In the interwar period Inoue and her husband both supported internationalism, but at the dawn of World War II, they both supported Japan's expansionism and a Pan-Asian focus under Japanese leadership. After the Second Sino-Japanese War, Inoue shifted towards pro-Asian policies and in 1937, when touring Nazi Germany, was a vocal supporter of the Nazi's Strength Through Joy program. That same year, when touring the United States she was struck by the hypocrisy of immigration bans because there was a surplus of undeveloped land. When she returned from abroad, she worked in the Ministry of Greater East Asia on educational reforms. Her lectures of the time showed she had not completely abandoned internationalism, as she argued that rationing foreign edibles which had become staples of the culture would be problematic. She also continued to press for reforms for women's education, believing that even within the cultural context of women's subservience, education was needed to advance societal modernization.

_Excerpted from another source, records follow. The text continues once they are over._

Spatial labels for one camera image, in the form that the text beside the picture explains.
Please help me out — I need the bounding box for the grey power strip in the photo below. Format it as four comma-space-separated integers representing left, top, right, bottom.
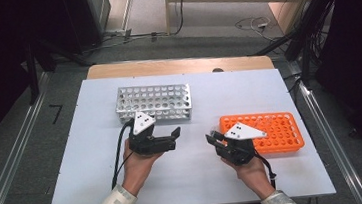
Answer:
103, 26, 134, 42

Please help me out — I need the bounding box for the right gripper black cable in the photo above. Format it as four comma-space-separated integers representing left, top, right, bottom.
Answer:
253, 147, 279, 191

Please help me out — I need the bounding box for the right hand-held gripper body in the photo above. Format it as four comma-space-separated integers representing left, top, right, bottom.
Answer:
212, 119, 271, 169

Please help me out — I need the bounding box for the person's left hand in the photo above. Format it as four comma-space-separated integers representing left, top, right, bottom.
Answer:
117, 135, 169, 198

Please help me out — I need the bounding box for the black stand with cables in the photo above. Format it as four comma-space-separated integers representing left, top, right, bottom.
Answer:
249, 0, 347, 93

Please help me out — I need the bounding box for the aluminium floor rail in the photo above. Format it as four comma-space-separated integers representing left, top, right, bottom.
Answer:
286, 54, 362, 204
0, 72, 62, 204

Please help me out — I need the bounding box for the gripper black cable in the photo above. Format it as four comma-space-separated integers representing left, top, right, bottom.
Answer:
253, 147, 279, 191
105, 120, 142, 190

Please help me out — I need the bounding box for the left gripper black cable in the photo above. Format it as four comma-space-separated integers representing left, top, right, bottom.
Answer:
105, 120, 142, 190

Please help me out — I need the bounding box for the wooden table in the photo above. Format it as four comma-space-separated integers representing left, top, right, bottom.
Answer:
85, 47, 275, 88

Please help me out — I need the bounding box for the silver metal test tube rack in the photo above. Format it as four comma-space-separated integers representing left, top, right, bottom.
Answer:
112, 80, 195, 127

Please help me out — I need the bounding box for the black metal stand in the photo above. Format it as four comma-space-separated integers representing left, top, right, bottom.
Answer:
21, 32, 97, 107

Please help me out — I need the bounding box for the orange plastic test tube rack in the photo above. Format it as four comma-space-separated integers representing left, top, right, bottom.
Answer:
218, 107, 306, 160

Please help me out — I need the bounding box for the person's right hand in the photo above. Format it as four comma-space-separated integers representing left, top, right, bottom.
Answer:
221, 152, 278, 204

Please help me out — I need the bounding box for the white floor cable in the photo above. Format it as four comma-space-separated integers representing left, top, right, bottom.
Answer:
234, 14, 275, 42

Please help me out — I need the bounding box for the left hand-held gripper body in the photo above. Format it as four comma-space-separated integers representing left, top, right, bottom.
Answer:
125, 109, 164, 158

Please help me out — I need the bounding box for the black hanging cable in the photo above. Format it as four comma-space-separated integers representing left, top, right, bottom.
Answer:
166, 0, 191, 37

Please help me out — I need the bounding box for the white board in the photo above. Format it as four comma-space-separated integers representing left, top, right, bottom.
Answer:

In 1939, Inoue, along with other leading women like Kiuchi Kyo and Yoshioka Yayoi, established the women’s wing of the National Language Association, an organization designed to improve and preserve the Japanese language. The goal of the women's wing was to promote the use of feminine language to embody their gender in their courteous demeanor and speech.
In 1940, Inoue was one of four women appointed to serve in the National Spiritual Mobilization Movement. She was decorated by the Emperor of Japan and held many varied government posts until the war ended.

In 1946, Inoue was purged by the U. S. Occupation Administration from her presidency at the Japan Women's University. Ostensibly, her removal was based on an affiliation with the Imperial Rule Assistance Association because in 1941 she was appointed as the vice president of the Dai Nippon Seishonen-dan, (Greater Japan Youth and Child Group). This group was made of up school administrators for the purpose of creating activities for youth participation in the war effort. They organized such events as aid to soldiers' families, crop harvests, savings drives, and training for home and national defense. Inoue's defense of her actions was that she had opposed both her appointment to the Youth and Child Group and its affiliation with the Imperial Rule Assistance Association, but she became one of the few women purged in the period of occupation.

In 1954, she accompanied Dr. Hiro Ohashi on a study tour of the social services and home economics departments of Indiana University, Iowa State College, Michigan State University, and the University of Chicago, among others. They took ideas regarding integrating physical sciences into the home economics courses, updating appliances, and adding audio-visual materials home to add to the curricula of the Women's University.

==Death and legacy==
Inoue died on 19 July 1963. There is a carved bust of Inoue on display at the Funagi Elementary School in Tanba.